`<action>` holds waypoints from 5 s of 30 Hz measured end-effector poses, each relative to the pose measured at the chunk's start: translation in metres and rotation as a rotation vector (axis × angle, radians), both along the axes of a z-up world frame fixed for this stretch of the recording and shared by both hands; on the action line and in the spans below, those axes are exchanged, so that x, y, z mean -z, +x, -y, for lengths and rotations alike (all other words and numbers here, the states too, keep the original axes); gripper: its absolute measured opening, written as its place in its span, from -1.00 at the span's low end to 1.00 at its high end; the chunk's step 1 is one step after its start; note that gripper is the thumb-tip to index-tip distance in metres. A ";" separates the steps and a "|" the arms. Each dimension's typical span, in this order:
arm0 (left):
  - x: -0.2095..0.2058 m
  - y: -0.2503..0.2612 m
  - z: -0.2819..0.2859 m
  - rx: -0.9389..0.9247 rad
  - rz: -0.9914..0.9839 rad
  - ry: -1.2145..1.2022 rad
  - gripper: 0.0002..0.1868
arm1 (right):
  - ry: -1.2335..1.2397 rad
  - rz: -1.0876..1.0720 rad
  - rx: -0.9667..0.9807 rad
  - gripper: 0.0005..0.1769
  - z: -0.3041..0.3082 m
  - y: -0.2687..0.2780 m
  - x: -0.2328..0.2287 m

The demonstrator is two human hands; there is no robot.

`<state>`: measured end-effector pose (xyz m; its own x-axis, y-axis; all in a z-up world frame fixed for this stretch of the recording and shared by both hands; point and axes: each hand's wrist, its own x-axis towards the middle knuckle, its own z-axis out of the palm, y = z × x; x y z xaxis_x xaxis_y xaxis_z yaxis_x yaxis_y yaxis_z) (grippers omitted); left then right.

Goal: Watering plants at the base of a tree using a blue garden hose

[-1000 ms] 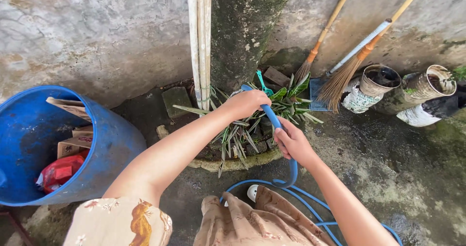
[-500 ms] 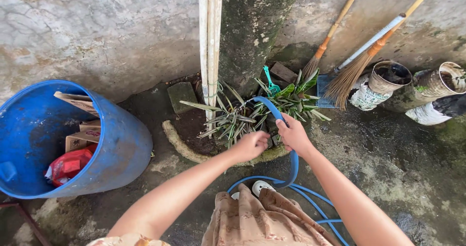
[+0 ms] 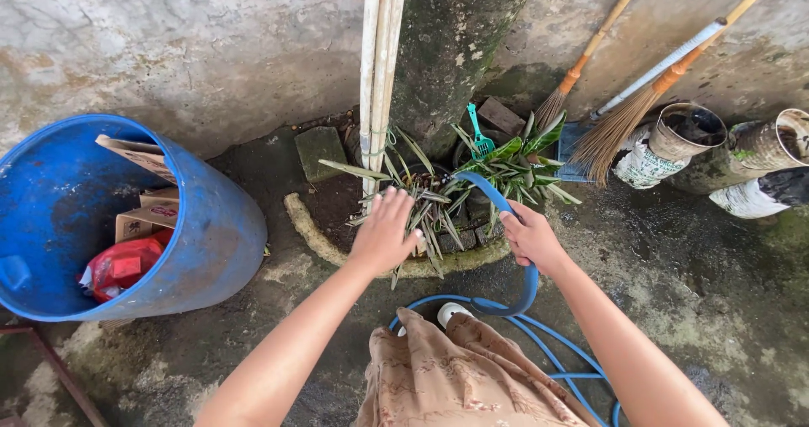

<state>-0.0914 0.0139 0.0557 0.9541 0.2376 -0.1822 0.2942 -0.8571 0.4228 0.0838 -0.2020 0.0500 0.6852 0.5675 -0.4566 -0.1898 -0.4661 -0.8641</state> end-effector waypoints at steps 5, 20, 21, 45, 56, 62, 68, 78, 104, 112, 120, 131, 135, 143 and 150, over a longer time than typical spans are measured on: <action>0.030 -0.008 -0.024 -0.102 0.038 0.108 -0.27 | 0.033 -0.014 0.047 -0.46 0.008 -0.012 0.000; 0.061 -0.047 -0.023 -0.327 0.124 0.073 -0.24 | 0.044 0.006 0.077 -0.47 0.000 -0.028 0.019; 0.065 -0.049 -0.022 -0.338 0.122 0.062 -0.24 | 0.049 0.009 0.074 -0.46 -0.002 -0.028 0.020; 0.048 -0.074 0.002 -0.358 0.208 0.018 -0.25 | 0.075 0.051 0.124 -0.46 -0.036 -0.034 0.033; 0.055 -0.077 -0.001 -0.349 0.184 0.077 -0.26 | 0.076 0.019 0.073 -0.46 -0.031 -0.042 0.028; 0.056 -0.077 0.001 -0.348 0.180 0.075 -0.27 | 0.061 0.018 0.049 -0.46 -0.024 -0.051 0.032; 0.066 -0.082 0.001 -0.343 0.156 0.091 -0.27 | 0.046 -0.014 0.039 -0.45 -0.010 -0.052 0.035; 0.069 -0.085 0.002 -0.332 0.112 0.089 -0.27 | 0.004 -0.043 0.005 -0.48 0.008 -0.063 0.048; 0.087 -0.119 0.018 -0.380 0.040 0.058 -0.27 | -0.118 -0.102 -0.140 -0.46 0.003 -0.072 0.069; 0.090 -0.123 0.018 -0.389 0.041 0.044 -0.28 | -0.108 -0.126 -0.131 -0.46 0.005 -0.068 0.065; 0.092 -0.122 0.020 -0.375 0.075 0.076 -0.27 | -0.111 -0.064 -0.096 -0.47 0.002 -0.058 0.064; 0.094 -0.116 0.019 -0.367 0.050 0.035 -0.28 | -0.167 -0.047 -0.037 -0.51 0.034 -0.027 0.063; 0.096 -0.113 0.016 -0.361 0.047 0.026 -0.28 | -0.131 -0.057 -0.011 -0.49 0.041 -0.016 0.076; 0.088 -0.107 0.012 -0.365 0.052 0.053 -0.27 | -0.037 0.022 0.066 -0.47 0.013 -0.022 0.016; 0.090 -0.113 0.007 -0.410 0.033 0.051 -0.29 | 0.020 0.041 0.102 -0.43 -0.005 -0.006 0.002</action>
<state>-0.2043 0.0070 -0.0345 0.7836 0.6073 -0.1314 0.6028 -0.6919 0.3973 0.0779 -0.1969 0.0479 0.7576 0.5029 -0.4161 -0.1996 -0.4285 -0.8812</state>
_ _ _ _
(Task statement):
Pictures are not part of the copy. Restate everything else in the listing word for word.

(Output of the exercise):
`<action>` holds waypoints from 5 s of 30 Hz measured end-effector poses, each relative to the pose measured at the chunk's start: translation in metres and rotation as a rotation vector (axis × angle, radians), both along the axes of a z-up world frame fixed for this stretch of the recording and shared by both hands; on the action line and in the spans below, those axes are exchanged, so that x, y, z mean -z, +x, -y, for lengths and rotations alike (all other words and numbers here, the states too, keep the original axes); gripper: its absolute measured opening, written as its place in its span, from -1.00 at the span's low end to 1.00 at its high end; the chunk's step 1 is one step after its start; note that gripper is the thumb-tip to index-tip distance in metres. A ";" separates the steps and a "|" the arms. Each dimension's typical span, in this order:
arm0 (left):
  - x: -0.2095..0.2058 m
  - y: -0.2503..0.2612 m
  - z: -0.2819..0.2859 m
  - rx: -0.9389..0.9247 rad
  - rz: -0.9914..0.9839 rad
  - ry: -1.2145..1.2022 rad
  - gripper: 0.0002..0.1868
arm1 (right):
  - ry: -1.2335..1.2397 rad
  - rz: -1.0876..1.0720 rad
  - rx: -0.9667..0.9807 rad
  - gripper: 0.0005..0.1769
  - z: -0.3041..0.3082 m
  - y: -0.2687..0.2780 m
  - x: -0.2328..0.2287 m

The demonstrator is two human hands; there is no robot.

`<state>`: measured end-effector pose (xyz m; its own x-axis, y-axis; all in a z-up world frame fixed for this stretch of the recording and shared by both hands; point and axes: each hand's wrist, its own x-axis towards the middle knuckle, its own z-axis out of the palm, y = z × x; x y z xaxis_x xaxis_y xaxis_z yaxis_x yaxis_y yaxis_z) (grippers omitted); left then right.

Goal: Watering plants at the base of a tree using a blue garden hose

[-1000 ms] 
[-500 ms] 
[+0 ms] 

<state>-0.0914 0.0139 0.0557 0.9541 0.2376 -0.1822 0.2942 -0.8571 0.4228 0.0838 -0.2020 0.0500 0.6852 0.5675 -0.4566 -0.1898 -0.4661 -0.8641</state> end-effector waypoints at steps 5, 20, 21, 45, 56, 62, 68, 78, 104, 112, 120, 131, 135, 143 and 150, over a longer time than typical spans are measured on: <action>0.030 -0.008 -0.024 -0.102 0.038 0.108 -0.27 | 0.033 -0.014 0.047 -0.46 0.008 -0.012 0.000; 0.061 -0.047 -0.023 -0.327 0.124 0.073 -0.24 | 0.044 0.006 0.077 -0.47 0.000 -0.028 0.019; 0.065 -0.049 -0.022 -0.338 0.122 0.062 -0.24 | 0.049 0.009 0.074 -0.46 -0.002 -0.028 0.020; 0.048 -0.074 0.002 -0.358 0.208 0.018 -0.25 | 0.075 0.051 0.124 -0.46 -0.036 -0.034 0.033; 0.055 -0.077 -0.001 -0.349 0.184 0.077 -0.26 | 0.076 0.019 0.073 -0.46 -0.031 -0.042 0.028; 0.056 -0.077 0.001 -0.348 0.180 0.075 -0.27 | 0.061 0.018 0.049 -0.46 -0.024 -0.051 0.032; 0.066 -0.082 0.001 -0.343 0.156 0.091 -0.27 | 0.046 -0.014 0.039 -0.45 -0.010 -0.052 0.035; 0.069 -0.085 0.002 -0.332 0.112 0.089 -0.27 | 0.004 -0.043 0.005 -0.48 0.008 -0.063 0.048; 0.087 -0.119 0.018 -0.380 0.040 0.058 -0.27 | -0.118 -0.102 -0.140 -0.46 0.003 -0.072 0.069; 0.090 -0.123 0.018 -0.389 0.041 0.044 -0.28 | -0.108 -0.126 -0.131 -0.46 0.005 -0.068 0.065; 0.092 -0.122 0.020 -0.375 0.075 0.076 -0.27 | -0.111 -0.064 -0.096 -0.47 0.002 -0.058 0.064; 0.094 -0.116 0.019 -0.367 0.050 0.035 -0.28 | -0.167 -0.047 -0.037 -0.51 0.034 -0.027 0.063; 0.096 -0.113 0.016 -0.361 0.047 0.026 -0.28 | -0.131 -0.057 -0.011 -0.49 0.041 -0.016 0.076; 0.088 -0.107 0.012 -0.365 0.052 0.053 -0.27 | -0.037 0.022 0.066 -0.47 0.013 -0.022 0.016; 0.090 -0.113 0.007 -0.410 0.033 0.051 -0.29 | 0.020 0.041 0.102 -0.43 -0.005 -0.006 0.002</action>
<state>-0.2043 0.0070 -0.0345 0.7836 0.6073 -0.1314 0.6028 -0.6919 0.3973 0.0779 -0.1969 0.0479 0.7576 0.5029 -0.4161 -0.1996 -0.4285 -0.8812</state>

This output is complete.